(Saved data entries)
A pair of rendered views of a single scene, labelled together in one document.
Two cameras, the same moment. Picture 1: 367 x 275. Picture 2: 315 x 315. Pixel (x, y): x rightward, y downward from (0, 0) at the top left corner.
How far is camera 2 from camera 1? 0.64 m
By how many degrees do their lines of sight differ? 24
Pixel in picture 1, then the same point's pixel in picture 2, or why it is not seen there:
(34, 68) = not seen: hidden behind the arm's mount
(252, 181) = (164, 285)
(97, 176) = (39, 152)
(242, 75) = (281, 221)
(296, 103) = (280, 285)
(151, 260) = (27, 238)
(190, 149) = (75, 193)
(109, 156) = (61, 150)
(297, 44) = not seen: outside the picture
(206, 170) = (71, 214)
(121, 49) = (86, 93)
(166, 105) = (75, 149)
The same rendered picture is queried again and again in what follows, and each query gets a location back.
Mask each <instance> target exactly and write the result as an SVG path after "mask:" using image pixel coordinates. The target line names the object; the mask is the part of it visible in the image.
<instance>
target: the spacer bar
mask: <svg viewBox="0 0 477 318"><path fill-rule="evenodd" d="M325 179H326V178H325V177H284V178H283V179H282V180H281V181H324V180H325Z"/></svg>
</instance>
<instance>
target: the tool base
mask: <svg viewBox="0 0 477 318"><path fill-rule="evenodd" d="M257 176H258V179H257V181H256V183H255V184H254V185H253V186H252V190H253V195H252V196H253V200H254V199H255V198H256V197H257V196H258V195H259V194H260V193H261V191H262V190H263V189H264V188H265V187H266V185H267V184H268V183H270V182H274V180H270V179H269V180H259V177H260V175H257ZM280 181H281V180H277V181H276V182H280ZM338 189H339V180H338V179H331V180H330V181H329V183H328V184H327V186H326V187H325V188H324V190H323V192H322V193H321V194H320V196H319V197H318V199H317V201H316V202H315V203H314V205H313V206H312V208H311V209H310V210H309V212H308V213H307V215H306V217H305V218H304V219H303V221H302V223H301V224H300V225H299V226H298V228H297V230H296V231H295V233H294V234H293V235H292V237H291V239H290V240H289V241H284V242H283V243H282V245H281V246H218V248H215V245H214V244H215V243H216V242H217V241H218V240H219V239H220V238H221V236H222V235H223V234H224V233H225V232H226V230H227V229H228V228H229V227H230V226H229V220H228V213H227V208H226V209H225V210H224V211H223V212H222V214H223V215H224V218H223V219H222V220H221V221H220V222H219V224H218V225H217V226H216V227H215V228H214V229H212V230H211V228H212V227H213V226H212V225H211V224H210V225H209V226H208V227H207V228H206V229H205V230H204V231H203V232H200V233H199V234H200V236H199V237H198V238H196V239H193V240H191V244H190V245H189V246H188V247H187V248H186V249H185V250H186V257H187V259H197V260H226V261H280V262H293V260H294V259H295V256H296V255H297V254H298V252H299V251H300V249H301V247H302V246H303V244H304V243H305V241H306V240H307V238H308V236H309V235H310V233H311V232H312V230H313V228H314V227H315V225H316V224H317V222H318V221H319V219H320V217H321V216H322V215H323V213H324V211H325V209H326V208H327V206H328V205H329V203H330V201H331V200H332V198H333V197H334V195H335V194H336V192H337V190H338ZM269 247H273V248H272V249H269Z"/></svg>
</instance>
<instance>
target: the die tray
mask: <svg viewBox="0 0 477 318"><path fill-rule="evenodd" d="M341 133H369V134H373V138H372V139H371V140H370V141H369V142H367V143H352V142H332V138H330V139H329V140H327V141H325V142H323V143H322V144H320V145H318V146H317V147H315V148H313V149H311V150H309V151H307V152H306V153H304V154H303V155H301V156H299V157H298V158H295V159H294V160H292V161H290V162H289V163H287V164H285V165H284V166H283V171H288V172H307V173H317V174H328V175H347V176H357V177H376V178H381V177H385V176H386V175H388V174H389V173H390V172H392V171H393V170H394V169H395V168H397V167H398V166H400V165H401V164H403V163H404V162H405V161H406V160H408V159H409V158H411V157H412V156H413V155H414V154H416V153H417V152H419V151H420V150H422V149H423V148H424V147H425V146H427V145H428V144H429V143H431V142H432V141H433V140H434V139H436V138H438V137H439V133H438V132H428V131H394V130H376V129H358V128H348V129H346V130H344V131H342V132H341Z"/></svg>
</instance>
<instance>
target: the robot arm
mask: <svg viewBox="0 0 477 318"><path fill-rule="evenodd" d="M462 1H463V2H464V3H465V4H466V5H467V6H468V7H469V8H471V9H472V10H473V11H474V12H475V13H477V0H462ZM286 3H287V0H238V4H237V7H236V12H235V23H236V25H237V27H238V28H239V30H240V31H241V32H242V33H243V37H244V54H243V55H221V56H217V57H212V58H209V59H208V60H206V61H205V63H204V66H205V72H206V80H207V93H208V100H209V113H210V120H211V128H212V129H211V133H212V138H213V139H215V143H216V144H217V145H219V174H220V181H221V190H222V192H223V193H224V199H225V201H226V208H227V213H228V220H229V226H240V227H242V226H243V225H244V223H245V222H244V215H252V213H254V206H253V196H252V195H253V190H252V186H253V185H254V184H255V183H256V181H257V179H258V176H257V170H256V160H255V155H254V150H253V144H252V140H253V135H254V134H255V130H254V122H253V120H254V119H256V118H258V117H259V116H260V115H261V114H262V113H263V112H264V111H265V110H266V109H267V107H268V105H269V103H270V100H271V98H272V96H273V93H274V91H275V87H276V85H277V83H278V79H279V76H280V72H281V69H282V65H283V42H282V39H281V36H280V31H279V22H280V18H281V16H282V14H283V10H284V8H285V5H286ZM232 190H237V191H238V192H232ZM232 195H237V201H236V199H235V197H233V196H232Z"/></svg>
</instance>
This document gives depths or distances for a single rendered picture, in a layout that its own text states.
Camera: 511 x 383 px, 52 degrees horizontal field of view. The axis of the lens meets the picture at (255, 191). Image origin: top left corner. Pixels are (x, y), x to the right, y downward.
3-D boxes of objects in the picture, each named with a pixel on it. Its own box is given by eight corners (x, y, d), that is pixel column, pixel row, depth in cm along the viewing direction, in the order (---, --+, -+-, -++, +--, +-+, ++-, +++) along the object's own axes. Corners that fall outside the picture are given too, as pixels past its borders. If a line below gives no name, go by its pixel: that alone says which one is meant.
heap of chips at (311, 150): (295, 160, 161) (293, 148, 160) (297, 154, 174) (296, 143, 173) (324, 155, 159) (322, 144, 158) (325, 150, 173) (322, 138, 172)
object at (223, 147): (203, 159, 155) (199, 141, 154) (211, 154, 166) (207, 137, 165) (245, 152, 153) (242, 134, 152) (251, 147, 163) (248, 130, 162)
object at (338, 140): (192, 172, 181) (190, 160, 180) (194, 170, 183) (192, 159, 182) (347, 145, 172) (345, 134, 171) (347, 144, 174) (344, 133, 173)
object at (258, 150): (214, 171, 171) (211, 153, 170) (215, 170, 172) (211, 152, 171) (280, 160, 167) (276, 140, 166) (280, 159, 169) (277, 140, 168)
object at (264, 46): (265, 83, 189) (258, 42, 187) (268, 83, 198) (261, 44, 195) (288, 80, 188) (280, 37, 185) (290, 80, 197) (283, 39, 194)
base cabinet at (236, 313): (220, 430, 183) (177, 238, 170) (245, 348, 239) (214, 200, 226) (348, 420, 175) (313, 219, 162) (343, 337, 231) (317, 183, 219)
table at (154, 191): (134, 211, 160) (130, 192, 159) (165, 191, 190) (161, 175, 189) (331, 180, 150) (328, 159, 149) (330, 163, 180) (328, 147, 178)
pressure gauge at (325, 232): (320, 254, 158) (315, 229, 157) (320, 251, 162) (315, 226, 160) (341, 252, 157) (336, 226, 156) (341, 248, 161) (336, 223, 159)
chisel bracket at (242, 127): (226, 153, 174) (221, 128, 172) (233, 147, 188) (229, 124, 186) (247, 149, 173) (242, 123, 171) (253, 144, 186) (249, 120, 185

* Exercise brief
Write out the records above exactly, from the opening line to the line with "How far is camera 2 from camera 1? 0.64 m", including both, with nothing added.

* The answer
A pair of rendered views of a single scene, labelled together in one document.
Two cameras, the same moment. Picture 1: 367 x 275. Picture 2: 315 x 315. Pixel (x, y): x rightward, y downward from (0, 0) at the top left corner.
How far is camera 2 from camera 1? 0.64 m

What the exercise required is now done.